We have successfully driven conversion on the Deluxe room type via brand.com and now an upsell into a Suite via the Front Desk.
Play
Ann relaxes in the spa on Saturday. As she exits the spa, Ann drops by the concierge to talk about dinner plans. The concierge, with access to real-time profile information, sees little information on Ann with respect to dining preferences and uses this as a great opportunity to build on her profile for future stays. Their conversation about her food preferences for the evening and in general are cordial, and she decides to dine at the award-winning Italian restaurant at the resort. After the conversation and booking, the concierge adds her general food preferences to her profile.
Attend
On the way to dinner, Ann tweets “Feeling so relaxed after a great spa treatment at “X” hotel”.

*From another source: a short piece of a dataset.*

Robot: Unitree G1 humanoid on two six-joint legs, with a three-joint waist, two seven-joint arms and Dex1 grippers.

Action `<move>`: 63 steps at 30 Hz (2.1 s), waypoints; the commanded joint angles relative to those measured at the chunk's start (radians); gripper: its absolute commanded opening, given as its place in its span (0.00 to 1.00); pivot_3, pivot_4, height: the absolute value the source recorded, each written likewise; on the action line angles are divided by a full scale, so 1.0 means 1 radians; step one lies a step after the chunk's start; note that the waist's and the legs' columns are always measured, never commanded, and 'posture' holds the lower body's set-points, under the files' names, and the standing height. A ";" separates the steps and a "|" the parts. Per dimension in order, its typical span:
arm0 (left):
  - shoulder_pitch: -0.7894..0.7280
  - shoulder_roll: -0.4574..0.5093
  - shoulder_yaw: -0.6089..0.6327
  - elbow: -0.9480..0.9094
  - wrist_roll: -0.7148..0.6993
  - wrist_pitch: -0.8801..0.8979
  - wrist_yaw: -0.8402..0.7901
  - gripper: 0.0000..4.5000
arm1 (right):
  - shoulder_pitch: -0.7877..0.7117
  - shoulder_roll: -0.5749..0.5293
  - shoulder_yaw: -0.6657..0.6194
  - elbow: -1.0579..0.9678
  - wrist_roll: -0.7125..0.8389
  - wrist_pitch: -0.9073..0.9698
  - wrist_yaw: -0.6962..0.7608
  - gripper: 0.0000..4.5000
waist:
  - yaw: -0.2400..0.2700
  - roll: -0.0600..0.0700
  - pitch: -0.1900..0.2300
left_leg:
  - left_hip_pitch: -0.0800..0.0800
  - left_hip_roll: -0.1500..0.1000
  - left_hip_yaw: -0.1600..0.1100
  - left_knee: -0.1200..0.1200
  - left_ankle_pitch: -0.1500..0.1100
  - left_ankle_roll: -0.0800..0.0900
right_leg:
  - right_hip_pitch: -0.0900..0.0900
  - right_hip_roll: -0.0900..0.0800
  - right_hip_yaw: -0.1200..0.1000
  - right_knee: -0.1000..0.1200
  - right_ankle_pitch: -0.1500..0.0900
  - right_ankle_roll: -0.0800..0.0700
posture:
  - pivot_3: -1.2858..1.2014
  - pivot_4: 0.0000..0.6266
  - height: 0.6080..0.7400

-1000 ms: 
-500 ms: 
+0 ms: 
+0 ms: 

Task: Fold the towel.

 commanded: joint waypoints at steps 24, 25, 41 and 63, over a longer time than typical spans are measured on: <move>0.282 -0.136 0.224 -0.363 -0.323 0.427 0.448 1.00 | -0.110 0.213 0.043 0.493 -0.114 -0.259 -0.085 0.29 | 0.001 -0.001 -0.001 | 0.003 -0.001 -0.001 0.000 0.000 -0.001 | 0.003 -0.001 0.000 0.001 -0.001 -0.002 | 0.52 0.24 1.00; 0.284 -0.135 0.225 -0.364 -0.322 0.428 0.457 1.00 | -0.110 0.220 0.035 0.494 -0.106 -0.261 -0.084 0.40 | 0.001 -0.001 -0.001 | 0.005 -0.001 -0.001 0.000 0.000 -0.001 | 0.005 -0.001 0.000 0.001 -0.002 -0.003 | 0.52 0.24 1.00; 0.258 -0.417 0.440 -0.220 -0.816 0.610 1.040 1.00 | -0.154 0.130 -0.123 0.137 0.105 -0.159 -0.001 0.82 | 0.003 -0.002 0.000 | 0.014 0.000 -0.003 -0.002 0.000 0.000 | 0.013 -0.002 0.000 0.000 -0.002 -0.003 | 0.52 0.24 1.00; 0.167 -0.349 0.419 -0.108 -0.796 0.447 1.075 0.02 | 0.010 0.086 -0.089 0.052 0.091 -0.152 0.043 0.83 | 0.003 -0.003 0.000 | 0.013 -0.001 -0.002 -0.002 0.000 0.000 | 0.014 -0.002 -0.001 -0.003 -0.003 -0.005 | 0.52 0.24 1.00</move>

The social media team likes her tweet and direct messages back to Ann to invite her to a morning yoga class. This social media team uses predictive analytics provided by the Profit Optimization committee to match cross-sell opportunities based on activities. Ann joins the class and has a fantastic start to her last day in the resort. She is also really impressed with the personal touch here.
Depart
Ann checks out after a great experience at the hotel & spa and immediately writes a positive review upon returning home. All of the touch points from her stay, folio & human interaction, are appended to her profile in real-time.
A few months later she receives an offer for a week-long getaway, which she is planning to redeem.
The full customer journey as an ecosystem of analytics formed by the partnership of the Profit Optimization Team. The intersection of analytics among disciplines in our future state can be automated in real-time or can be throughout a guest’s journey stay as a human interaction. Each area of excellence benefits from conversion optimization throughout all areas of the enterprise.